• **Task goal**: Your response must be made up of each line in the data below that contains the string "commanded".
─── Stored data ───
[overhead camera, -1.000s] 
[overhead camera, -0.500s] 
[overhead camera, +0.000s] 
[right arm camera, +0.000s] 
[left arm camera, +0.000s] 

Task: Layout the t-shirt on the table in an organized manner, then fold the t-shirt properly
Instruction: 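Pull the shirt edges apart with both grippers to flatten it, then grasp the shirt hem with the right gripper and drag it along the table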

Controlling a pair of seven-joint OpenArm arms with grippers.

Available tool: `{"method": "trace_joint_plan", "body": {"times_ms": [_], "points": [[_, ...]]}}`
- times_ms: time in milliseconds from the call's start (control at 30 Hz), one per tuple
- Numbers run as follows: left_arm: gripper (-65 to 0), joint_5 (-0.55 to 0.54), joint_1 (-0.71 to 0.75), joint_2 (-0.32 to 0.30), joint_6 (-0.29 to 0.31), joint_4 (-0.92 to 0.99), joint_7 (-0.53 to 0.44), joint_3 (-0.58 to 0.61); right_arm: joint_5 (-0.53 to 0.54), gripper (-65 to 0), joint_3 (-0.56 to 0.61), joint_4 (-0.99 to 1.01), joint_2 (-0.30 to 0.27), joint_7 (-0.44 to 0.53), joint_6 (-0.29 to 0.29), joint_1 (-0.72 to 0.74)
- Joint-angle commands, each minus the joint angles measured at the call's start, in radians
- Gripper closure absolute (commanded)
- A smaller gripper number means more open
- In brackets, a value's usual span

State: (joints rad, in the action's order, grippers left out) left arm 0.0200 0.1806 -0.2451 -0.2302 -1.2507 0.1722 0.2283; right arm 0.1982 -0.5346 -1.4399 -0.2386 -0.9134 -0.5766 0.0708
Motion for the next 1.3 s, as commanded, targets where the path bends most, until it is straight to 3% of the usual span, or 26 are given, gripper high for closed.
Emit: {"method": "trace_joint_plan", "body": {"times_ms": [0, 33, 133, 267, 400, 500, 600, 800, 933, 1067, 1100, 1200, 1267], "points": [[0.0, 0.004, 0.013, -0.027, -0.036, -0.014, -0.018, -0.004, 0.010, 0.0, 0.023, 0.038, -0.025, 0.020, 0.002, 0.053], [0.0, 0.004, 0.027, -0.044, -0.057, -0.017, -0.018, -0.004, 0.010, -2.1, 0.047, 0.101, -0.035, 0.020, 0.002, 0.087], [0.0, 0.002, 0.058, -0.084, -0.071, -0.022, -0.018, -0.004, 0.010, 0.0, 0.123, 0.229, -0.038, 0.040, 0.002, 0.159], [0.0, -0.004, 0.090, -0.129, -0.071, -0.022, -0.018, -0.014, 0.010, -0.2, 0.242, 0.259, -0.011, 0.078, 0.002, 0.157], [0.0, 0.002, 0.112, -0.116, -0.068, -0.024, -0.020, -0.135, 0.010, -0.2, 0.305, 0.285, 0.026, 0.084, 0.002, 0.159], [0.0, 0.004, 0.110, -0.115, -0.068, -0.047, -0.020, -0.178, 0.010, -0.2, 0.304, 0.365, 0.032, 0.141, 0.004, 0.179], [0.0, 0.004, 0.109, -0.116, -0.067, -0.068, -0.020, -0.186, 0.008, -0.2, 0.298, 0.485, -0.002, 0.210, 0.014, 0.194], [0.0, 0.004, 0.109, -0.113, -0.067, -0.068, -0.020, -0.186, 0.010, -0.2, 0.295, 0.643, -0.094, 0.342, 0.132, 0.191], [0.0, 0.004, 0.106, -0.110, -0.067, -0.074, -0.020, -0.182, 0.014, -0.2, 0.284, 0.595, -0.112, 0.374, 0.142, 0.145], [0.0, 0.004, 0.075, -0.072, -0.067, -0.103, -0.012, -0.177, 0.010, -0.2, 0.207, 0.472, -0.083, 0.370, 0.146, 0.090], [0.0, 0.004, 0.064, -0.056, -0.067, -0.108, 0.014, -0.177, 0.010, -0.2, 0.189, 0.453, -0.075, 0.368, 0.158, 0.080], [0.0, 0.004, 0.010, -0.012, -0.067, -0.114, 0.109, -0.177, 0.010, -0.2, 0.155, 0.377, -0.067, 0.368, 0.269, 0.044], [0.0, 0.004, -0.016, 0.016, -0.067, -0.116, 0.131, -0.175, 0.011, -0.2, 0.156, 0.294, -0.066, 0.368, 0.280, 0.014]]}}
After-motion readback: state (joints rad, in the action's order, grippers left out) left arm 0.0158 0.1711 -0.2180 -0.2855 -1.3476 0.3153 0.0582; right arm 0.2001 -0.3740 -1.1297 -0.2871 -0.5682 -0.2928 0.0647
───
• **Task output**:
- Gripper closure absolute (commanded)
Motion for the next 1.3 s, as commanded, targets where the path bends most, until it is straight to 3% of the usual span, or 26 are given, gripper high for closed.

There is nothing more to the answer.